D'une part, la réalité financière joue toujours pour beaucoup, bien qu'il ne s'agisse pas du premier incitatif. À quel autre endroit Calvillo pourra-t-il faire autant d'argent? S'il a encore le goût de jouer, s'il est suffisamment en forme pour le faire et qu'il aime son travail autant qu'avant, pourquoi pas. Il a joué de l'excellent football cette année. Il est protégé dans un système offensif où il dégaine rapidement. Je ne vois pas pourquoi il se retirerait.

Quant au vénérable garde Scott Flory, il est tout à fait normal qu'il songe à se retirer après 14 saisons dans la LCF.

Là où j'anticipe le plus gros changement, c'est au poste de coordonnateur défensif. Bien que Marc Trestman ait supporté et défendu Jeff Reinebold tout au long de la campagne, force est de constater que ce dernier a connu une première saison pour le moins ardue avec les Alouettes.

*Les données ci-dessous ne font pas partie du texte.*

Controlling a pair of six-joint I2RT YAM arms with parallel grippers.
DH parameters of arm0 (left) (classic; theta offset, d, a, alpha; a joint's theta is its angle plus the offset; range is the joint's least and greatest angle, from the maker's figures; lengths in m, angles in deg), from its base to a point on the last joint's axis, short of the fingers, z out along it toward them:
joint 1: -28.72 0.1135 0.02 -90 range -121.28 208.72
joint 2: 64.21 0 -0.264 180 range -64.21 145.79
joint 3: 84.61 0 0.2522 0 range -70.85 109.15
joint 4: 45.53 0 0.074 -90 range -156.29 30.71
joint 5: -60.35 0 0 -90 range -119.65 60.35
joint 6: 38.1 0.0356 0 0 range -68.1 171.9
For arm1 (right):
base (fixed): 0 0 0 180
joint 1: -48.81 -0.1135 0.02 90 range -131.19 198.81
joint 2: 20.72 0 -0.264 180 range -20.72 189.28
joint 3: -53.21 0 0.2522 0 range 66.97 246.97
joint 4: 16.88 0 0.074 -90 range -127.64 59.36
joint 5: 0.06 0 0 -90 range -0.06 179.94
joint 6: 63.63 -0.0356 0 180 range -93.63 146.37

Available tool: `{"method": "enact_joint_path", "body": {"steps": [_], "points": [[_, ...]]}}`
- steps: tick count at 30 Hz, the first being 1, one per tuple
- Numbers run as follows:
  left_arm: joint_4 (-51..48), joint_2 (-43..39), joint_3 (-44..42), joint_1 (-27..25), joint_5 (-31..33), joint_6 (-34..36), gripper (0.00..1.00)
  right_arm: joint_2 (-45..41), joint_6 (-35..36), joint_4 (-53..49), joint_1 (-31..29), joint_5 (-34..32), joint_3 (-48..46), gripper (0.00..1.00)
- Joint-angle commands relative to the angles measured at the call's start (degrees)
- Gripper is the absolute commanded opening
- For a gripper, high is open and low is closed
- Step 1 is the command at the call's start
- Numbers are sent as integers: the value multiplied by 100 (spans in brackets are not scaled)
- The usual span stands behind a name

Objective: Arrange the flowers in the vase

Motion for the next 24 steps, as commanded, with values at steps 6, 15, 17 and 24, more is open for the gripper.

Encore dimanche, on a vu des joueurs se choquer contre Reinebold, lui reprochant certains choix stratégiques. De la discorde, des trous béants, de la confusion… Popp et Trestman pourraient très bien emprunter une autre direction.

Le scénario idéal

Si cette défaite est certes malheureuse pour les Alouettes et leurs partisans, elle permet néanmoins à la LCF d'obtenir le scénario rêvé pour son 100e match de la Coupe Grey.

Les Argonauts, l'une des grandes franchises dans l'histoire du circuit, disputeront en effet cette rencontre ultime devant leurs partisans au Rogers Center.

Ils affronteront alors les Stampeders de Calgary, qu'ils ont vaincu à deux reprises cette saison. Or, la formation albertaine est l'équipe de l'heure dans la LCF et cela n'annonce rien de bon pour les Argos.

De plus, moins de 24 heures après avoir écarté les Alouettes, les Argos dérogeaient déjà à leur routine en participant à un rassemblement à Toronto. Quelques heures auparavant, au Stade olympique, ils célébraient comme s'ils venaient de remporter la coupe Grey. Se laisseront-ils emporter par cette frénésie?

J'ai déjà affirmé que peu importe l'identité des équipes qui atteindraient le match de la coupe Grey, les représentants de l'Ouest allaient être couronnés. Ma prédiction n'en est que renforcée.